WORK TO BE COMPLETED. The answer is the number of lines in the data that contain the word "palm"; give it alone.
+ + + +
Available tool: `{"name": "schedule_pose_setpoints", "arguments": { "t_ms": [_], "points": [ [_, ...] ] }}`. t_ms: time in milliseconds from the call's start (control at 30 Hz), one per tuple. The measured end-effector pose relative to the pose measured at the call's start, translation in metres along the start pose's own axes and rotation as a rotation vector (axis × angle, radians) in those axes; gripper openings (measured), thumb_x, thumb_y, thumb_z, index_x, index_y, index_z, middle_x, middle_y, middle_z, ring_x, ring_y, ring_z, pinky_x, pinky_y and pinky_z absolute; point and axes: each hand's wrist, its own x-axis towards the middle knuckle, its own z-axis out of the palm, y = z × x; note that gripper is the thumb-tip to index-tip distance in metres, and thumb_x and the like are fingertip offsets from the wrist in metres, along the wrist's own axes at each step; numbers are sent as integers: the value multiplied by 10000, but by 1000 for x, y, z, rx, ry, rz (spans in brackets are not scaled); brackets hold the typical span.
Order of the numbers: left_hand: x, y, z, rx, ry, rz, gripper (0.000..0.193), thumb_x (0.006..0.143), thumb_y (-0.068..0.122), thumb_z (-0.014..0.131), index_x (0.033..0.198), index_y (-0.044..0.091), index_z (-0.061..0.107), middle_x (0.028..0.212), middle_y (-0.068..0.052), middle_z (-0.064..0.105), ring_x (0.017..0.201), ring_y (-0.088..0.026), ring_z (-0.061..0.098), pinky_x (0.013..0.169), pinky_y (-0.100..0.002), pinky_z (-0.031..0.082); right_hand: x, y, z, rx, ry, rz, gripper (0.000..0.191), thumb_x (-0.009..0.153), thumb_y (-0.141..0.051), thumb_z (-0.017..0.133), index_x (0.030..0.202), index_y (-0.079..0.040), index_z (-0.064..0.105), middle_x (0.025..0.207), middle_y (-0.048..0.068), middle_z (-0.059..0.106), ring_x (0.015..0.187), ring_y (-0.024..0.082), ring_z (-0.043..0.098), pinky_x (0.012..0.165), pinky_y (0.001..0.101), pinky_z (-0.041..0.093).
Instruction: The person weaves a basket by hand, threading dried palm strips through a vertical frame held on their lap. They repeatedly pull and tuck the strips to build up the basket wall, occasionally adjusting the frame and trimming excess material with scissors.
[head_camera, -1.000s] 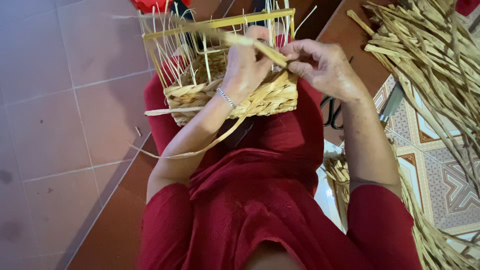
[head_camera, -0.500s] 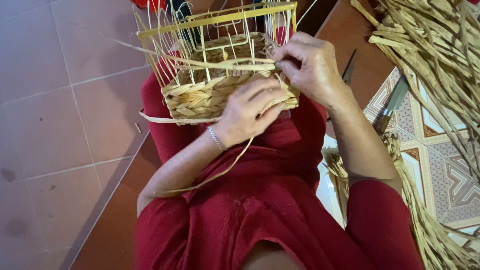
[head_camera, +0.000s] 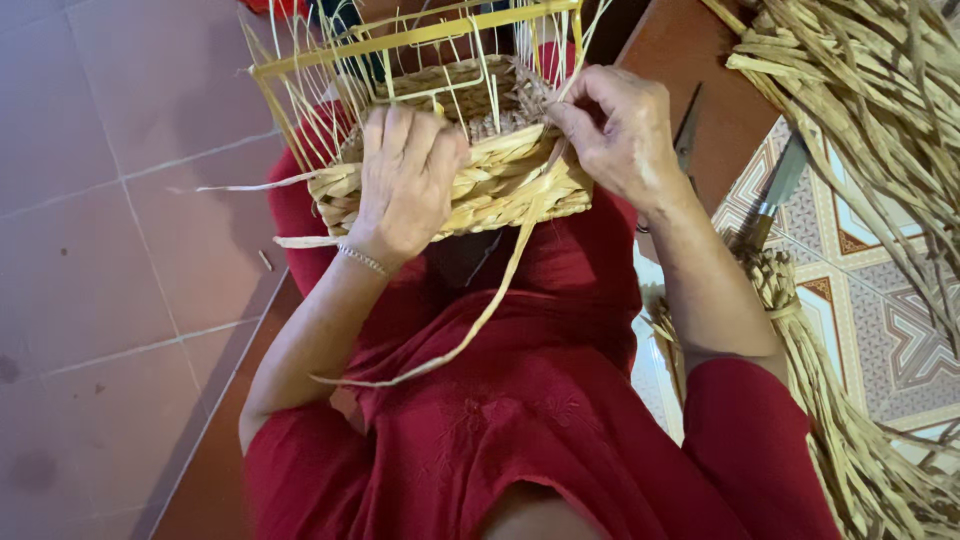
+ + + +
ANSWER TO THE PROBLEM. 2